Exactly the lines below from the one with "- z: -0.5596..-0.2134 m" up to and including the one with "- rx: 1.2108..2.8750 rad" make up the answer, with nothing else added.

The data
+++

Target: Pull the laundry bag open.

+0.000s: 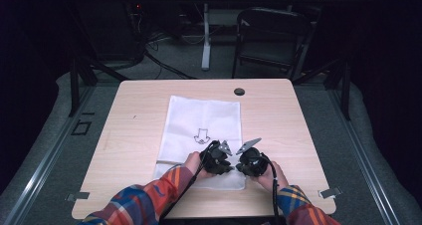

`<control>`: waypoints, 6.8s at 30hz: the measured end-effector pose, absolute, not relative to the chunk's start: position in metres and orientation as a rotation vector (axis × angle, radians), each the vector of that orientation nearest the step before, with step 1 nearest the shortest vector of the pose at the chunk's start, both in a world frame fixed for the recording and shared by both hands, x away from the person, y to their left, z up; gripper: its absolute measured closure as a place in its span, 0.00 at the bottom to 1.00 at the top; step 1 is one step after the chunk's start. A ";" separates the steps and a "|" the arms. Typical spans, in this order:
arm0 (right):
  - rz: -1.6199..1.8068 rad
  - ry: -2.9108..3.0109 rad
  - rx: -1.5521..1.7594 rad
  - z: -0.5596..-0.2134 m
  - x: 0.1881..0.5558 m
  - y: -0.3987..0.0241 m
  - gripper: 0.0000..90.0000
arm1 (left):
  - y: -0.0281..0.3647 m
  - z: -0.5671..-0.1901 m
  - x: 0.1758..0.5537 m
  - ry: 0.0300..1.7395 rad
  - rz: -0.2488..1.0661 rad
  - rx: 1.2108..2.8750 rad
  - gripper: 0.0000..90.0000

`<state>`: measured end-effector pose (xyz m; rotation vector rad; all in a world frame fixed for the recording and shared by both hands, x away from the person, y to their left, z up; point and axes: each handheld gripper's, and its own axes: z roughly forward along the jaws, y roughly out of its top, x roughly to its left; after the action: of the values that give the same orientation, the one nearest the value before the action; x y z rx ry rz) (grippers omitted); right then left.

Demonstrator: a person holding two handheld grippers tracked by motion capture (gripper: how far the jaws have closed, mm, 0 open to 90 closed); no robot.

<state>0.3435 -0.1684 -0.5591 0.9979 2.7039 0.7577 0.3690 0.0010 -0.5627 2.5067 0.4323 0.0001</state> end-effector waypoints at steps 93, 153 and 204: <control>0.743 2.708 1.065 -0.558 0.342 -0.161 1.00 | 0.009 -0.555 0.371 0.439 -0.058 2.536 0.91; 0.790 2.686 0.897 -0.563 0.341 -0.143 1.00 | 0.043 -0.557 0.376 0.520 -0.113 2.534 0.90; 0.797 2.693 0.901 -0.563 0.341 -0.145 1.00 | 0.080 -0.555 0.378 0.586 -0.123 2.559 0.90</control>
<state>0.3414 -0.1446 -0.5635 0.9005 2.6928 0.7966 0.3779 0.0795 -0.5548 2.5593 0.5862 -0.1230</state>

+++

Task solution
  - z: -0.5596..-0.2134 m
  - x: 0.1881..0.5558 m
  - y: -0.3987..0.0241 m
  - gripper: 0.0000..90.0000
arm1 (left):
  - y: -0.0281..0.3647 m
  - z: -0.5671..-0.1901 m
  - x: 0.1758..0.5537 m
  - ry: 0.0300..1.7395 rad
  - rz: -0.2488..1.0661 rad
  - rx: 1.2108..2.8750 rad

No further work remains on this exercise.